Exercise goal: Could you set down every entry exactly as it appears?

Dataset:
[Start of section]

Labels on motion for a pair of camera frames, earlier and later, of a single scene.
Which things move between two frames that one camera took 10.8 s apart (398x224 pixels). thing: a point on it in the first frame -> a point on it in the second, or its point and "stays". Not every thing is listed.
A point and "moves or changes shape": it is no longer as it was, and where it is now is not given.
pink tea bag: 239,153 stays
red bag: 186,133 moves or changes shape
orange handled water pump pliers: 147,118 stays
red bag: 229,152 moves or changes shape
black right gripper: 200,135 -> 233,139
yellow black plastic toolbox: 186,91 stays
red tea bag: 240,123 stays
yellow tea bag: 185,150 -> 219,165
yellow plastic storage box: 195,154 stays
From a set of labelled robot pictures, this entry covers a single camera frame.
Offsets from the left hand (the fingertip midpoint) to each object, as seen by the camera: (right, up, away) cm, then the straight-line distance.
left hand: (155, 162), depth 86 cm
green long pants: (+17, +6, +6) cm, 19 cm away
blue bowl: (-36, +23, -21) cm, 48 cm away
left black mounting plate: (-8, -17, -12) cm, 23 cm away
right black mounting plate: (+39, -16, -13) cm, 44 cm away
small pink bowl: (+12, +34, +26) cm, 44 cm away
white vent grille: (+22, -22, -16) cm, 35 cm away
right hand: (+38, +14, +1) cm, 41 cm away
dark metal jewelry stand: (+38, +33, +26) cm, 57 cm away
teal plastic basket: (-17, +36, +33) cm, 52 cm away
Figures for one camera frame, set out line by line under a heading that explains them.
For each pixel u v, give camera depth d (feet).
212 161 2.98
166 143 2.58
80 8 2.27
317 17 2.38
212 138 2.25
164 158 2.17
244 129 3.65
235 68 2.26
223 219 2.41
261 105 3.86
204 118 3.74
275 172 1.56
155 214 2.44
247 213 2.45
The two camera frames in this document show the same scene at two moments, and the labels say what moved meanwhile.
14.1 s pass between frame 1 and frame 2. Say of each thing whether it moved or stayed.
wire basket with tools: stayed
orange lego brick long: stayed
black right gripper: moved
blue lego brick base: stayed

[End of section]

Response to the task:
Labels on motion for a pair of camera frames, earlier and later, of a single scene.
Which things move between two frames that one camera took 10.8 s apart (398x224 pixels). thing: a point on it in the first frame -> a point on it in the second, or its point and "stays". Not every thing is listed.
A point and "moves or changes shape": it is no longer as it was, and where it is now is not given.
pink tea bag: 239,153 stays
red bag: 186,133 moves or changes shape
orange handled water pump pliers: 147,118 stays
red bag: 229,152 moves or changes shape
black right gripper: 200,135 -> 233,139
yellow black plastic toolbox: 186,91 stays
red tea bag: 240,123 stays
yellow tea bag: 185,150 -> 219,165
yellow plastic storage box: 195,154 stays
From a set of labelled robot pictures, this entry covers a single camera frame.
Offsets from the left hand (the fingertip midpoint) to each object, as seen by the camera: (right, up, away) cm, then the straight-line distance.
left hand: (155, 162), depth 86 cm
green long pants: (+17, +6, +6) cm, 19 cm away
blue bowl: (-36, +23, -21) cm, 48 cm away
left black mounting plate: (-8, -17, -12) cm, 23 cm away
right black mounting plate: (+39, -16, -13) cm, 44 cm away
small pink bowl: (+12, +34, +26) cm, 44 cm away
white vent grille: (+22, -22, -16) cm, 35 cm away
right hand: (+38, +14, +1) cm, 41 cm away
dark metal jewelry stand: (+38, +33, +26) cm, 57 cm away
teal plastic basket: (-17, +36, +33) cm, 52 cm away
Figures for one camera frame, set out line by line under a heading that explains them.
For each pixel u v, give camera depth d (feet).
212 161 2.98
166 143 2.58
80 8 2.27
317 17 2.38
212 138 2.25
164 158 2.17
244 129 3.65
235 68 2.26
223 219 2.41
261 105 3.86
204 118 3.74
275 172 1.56
155 214 2.44
247 213 2.45
The two camera frames in this document show the same scene at two moments, and the labels say what moved meanwhile.
14.1 s pass between frame 1 and frame 2. Say of each thing whether it moved or stayed.
wire basket with tools: stayed
orange lego brick long: stayed
black right gripper: moved
blue lego brick base: stayed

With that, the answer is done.